---- EXERCISE DATA

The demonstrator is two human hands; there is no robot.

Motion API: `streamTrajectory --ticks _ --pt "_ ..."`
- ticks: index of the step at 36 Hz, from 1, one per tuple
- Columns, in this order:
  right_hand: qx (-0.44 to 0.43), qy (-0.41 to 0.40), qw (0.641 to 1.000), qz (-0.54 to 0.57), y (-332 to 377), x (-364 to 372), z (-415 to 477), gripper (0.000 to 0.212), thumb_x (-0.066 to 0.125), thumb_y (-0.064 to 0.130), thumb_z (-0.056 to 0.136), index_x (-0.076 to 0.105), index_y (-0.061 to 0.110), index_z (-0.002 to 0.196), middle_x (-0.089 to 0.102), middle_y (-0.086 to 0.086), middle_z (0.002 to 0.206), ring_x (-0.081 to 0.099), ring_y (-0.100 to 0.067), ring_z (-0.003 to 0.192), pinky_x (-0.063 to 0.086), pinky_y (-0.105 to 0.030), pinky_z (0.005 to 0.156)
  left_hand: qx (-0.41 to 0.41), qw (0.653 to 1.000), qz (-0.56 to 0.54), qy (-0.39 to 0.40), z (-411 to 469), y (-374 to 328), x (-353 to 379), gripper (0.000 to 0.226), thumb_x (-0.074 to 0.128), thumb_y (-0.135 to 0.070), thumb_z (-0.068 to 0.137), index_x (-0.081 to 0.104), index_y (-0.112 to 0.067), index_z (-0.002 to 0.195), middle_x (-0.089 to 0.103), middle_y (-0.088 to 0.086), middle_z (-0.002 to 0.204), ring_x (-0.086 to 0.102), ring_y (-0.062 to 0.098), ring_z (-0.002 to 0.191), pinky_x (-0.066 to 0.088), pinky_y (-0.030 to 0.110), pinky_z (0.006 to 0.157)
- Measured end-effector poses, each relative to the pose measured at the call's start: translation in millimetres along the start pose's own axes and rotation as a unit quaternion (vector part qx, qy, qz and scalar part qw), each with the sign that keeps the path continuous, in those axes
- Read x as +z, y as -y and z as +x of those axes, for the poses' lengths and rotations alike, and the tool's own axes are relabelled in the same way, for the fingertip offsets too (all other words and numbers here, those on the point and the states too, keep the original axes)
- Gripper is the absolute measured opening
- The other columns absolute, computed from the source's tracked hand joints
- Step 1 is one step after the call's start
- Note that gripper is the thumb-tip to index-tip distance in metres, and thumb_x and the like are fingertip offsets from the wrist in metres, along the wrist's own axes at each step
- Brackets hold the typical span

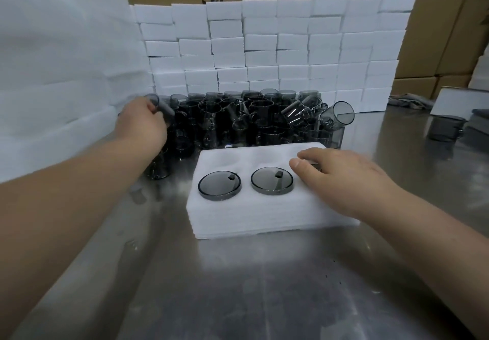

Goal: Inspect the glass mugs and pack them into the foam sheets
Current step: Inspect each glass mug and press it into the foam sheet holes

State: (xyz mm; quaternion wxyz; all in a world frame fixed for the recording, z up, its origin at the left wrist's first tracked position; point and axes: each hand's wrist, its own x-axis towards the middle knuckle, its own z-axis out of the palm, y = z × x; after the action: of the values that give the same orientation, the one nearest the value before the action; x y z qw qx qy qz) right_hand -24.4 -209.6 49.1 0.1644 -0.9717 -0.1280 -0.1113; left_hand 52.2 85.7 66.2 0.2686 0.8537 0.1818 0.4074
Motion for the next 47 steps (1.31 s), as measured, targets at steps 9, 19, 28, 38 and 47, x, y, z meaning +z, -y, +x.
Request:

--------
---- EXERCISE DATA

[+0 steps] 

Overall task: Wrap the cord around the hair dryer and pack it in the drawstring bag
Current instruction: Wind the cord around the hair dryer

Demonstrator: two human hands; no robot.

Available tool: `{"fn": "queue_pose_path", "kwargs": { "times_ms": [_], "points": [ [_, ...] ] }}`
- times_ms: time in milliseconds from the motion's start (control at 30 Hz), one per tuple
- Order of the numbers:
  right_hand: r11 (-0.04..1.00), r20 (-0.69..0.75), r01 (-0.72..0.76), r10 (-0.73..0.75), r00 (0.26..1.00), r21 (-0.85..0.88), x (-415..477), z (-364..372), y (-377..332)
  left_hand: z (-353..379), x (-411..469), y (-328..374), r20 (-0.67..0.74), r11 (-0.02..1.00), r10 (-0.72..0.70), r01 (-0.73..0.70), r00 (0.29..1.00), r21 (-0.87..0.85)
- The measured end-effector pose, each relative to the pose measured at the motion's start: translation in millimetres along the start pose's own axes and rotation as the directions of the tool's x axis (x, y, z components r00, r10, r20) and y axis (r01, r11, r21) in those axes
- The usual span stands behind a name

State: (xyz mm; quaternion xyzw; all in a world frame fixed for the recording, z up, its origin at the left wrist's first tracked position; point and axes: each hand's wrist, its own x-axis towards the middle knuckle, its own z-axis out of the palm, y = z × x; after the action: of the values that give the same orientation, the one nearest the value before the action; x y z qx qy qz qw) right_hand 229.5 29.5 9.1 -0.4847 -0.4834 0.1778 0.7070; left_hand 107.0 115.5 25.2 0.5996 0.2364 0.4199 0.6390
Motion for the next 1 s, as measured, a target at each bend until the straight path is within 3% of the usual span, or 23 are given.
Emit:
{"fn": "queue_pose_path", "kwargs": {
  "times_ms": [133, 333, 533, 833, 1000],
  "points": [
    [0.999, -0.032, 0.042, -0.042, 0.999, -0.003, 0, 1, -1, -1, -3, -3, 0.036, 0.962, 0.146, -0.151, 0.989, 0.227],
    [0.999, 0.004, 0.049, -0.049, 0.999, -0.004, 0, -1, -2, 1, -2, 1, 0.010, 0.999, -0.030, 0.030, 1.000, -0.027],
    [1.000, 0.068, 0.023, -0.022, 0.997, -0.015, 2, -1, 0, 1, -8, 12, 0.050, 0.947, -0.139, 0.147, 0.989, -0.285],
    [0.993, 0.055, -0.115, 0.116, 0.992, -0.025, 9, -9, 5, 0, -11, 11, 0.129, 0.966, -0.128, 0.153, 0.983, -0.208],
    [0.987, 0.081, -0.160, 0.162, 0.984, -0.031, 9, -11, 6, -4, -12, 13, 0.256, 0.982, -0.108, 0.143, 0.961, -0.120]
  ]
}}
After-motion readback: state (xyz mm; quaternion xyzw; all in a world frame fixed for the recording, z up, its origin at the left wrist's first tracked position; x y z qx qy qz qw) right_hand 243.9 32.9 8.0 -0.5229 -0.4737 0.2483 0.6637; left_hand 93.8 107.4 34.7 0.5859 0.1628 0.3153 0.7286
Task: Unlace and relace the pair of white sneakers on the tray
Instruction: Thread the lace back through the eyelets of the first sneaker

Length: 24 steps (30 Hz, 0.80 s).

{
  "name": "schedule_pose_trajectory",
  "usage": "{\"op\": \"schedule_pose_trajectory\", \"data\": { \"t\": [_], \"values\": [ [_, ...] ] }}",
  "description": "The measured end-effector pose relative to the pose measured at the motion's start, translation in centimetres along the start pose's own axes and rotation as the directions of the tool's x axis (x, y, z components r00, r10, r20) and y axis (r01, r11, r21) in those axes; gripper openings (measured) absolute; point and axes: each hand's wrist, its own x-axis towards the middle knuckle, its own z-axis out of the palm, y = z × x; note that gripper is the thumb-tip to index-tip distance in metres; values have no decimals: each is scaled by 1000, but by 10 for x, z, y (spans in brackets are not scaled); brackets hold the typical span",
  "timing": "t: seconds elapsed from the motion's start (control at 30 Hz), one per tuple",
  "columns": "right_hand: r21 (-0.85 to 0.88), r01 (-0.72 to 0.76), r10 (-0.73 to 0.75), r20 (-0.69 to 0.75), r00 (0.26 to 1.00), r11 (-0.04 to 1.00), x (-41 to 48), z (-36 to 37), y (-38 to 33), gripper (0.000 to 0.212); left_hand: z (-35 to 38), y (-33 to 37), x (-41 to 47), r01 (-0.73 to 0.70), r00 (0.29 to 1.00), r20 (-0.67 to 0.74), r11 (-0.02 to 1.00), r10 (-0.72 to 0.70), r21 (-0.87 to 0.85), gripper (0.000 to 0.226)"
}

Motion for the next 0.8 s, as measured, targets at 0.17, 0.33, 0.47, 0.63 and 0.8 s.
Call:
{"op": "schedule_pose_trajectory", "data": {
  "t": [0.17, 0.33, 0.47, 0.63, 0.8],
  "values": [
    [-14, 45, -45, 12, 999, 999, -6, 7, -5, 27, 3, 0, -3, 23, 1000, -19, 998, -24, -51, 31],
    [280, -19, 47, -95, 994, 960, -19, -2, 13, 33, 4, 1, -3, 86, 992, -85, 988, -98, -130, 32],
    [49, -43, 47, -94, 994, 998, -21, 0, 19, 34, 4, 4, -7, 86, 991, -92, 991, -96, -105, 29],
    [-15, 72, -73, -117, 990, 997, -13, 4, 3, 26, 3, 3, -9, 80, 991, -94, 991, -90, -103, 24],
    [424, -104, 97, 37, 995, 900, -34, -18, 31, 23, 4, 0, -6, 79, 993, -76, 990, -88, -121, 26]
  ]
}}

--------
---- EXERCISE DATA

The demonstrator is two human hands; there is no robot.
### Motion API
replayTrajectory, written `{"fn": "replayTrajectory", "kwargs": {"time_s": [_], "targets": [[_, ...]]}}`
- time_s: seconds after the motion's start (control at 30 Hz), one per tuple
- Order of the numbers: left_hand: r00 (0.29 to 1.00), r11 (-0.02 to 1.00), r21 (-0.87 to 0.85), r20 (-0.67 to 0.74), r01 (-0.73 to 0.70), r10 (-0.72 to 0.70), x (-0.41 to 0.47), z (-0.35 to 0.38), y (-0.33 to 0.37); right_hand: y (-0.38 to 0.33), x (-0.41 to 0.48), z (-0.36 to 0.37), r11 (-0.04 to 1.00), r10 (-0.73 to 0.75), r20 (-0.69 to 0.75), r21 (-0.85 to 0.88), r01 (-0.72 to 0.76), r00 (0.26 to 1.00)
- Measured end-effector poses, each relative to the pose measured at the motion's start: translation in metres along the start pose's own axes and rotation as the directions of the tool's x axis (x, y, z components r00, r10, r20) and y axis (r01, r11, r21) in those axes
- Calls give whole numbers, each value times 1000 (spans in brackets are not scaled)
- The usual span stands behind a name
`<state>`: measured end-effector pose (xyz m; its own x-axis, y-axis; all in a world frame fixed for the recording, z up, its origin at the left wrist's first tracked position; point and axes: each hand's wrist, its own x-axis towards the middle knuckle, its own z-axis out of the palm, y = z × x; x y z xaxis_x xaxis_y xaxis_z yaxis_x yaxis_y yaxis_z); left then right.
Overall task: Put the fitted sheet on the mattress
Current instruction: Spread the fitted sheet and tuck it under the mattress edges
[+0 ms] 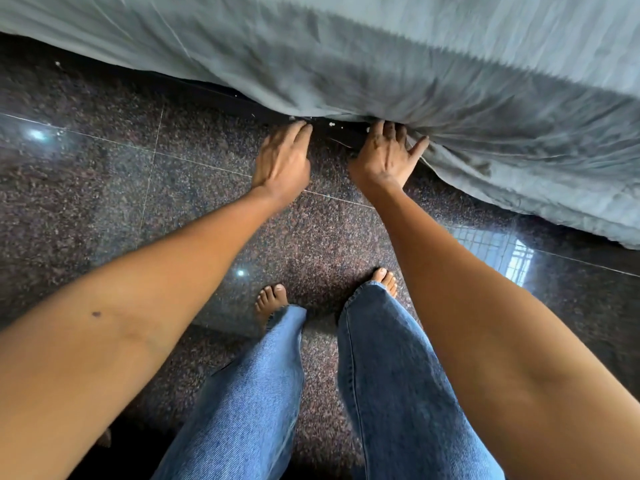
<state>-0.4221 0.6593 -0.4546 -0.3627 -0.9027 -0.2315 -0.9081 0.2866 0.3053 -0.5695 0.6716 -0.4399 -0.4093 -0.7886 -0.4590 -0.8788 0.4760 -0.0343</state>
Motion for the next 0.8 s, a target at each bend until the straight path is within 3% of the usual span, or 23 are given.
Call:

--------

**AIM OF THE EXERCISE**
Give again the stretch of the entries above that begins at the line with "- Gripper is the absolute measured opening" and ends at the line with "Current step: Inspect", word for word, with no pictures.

**RESULT OF THIS TASK**
- Gripper is the absolute measured opening
- The other columns absolute, computed from the source's tracked hand joints
- Step 1 is one step after the call's start
- Note that gripper is the thumb-tip to index-tip distance in metres, and thumb_x and the like are fingertip offsets from the wrist in metres, along the wrist's own axes at each step
- Brackets hold the typical span


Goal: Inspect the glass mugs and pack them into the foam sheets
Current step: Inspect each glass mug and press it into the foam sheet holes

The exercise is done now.